If we are using Hann windows with squeeze factors $p_a$ and $p_s$, we get:
\begin{displaymath}
{2 \over {p_a}} + {2 \over {p_s}} \leq {N \over H}
\end{displaymath} (11)

For an overlap of four, we barely get away with it at ${p_a}={p_s}=1$; no squeezing is allowed.

The signal is attenuated at the analysis stage by $\widehat{W_a}({k_0})$, and again at the resynthesis stage by $\widehat{W_s}({k_0})$, so the frequency response is the product of the magnitudes of the two. If we use Hann windows with no squeezing, we get 12 dB reduction at ${k_0}=1$ and 2.84 at ${k_0}=0.5$; so the bandwidth can reasonably be stated as one bin. But if, for example, we wish to place a filter at a center frequency of $k=0.5$, we have to superpose filters at $k=0$ and $k=1$. The gain then only falls off 1.9 dB one half bin off peak and 5.7 dB one bin off (at $k=1.5$, e.g.). If desired, the uniformity of bandwidth can be improved by zero-padding the Fourier transforms, effectively doubling $N$ and using squeeze factors of 0.5 so that the filter may be expressed at a resolution of $1/2$ bin instead of 1.

Time-varying filters

The low-pass filter (from which we may understand the behavior of any other filter) may be made time-varying by specifying that the gain $g[m,k]$ be zero except when $k=0$, but varying with $m$. Since the filter output is a linear function of the gain $g$, it suffices to know the behavior of a sinusoidally varying filter:

\begin{displaymath}
g[m, k] =
\left \{
\begin{array}{ll}
e^{2 \pi i mH{...
.../N} & k=0 \\
0 & \mbox{otherwise}
\end{array}
\right .
\end{displaymath} (12)

This oscillates at the frequency $k_f$ in bins. (The factor $mH$ appears because the $m^\mathrm{th}$ frame starts at sample $mH$.)
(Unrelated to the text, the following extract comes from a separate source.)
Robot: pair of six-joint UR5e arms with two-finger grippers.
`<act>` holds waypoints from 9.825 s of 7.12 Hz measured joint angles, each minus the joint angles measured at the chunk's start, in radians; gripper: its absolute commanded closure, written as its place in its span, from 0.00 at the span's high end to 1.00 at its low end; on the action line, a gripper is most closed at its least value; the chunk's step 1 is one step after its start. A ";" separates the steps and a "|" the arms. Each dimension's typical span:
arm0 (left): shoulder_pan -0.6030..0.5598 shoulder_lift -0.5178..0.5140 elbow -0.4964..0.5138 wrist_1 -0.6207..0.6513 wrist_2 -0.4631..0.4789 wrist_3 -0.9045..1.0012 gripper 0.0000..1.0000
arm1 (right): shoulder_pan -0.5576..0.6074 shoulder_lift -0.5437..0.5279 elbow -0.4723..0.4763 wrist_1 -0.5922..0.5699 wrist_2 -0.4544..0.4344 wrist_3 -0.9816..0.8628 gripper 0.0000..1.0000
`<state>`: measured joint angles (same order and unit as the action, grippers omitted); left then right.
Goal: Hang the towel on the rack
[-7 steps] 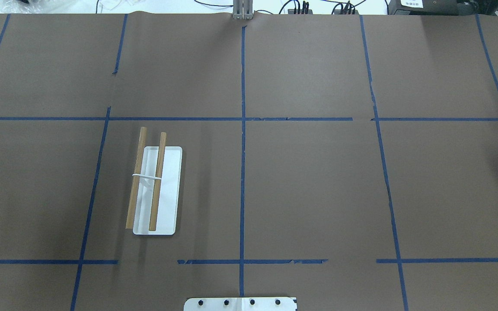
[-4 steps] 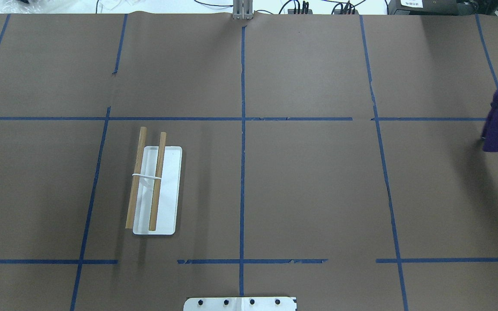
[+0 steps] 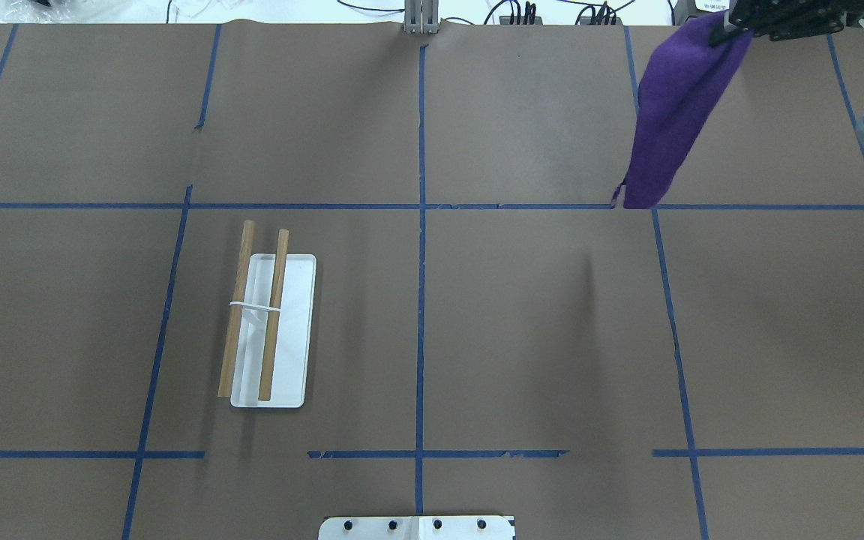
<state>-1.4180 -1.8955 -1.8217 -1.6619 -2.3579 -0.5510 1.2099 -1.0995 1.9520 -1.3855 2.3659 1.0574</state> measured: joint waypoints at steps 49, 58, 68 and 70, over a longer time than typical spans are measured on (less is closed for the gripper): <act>0.949 -0.169 -0.526 0.334 0.840 -1.211 0.00 | 0.059 -0.248 0.150 -0.695 -0.221 -0.928 1.00; 0.860 0.020 -0.382 0.318 0.938 -1.045 0.00 | 0.077 -0.239 0.134 -0.693 -0.180 -0.938 1.00; 0.760 0.034 -0.340 0.231 0.889 -0.724 1.00 | 0.086 -0.247 0.106 -0.693 -0.183 -0.948 1.00; 0.682 0.035 -0.336 0.225 0.813 -0.603 1.00 | 0.092 -0.248 0.106 -0.693 -0.183 -0.946 1.00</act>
<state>-0.7357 -1.8608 -2.1573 -1.4367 -1.5449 -1.1540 1.3014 -1.3478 2.0580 -2.0788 2.1831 0.1119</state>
Everything goes as before and out come the frequencies:

\begin{displaymath}
\ldots,\, {k_0}+{k_f}-N/H, {k_0}+{k_f}, {k_0}+{k_f}+N/H,\, \ldots
\end{displaymath} (13)

For the result not to alias, we must limit the frequency $k_f$ so that
\begin{displaymath}
\vert{k_f}\vert + {c_a} + {c_s} \leq {N \over H}
\end{displaymath} (14)

Using Hann windows with an overlap of four does not allow any time variation bandwidth at all, the Convolution Brothers' well-known practices notwithstanding.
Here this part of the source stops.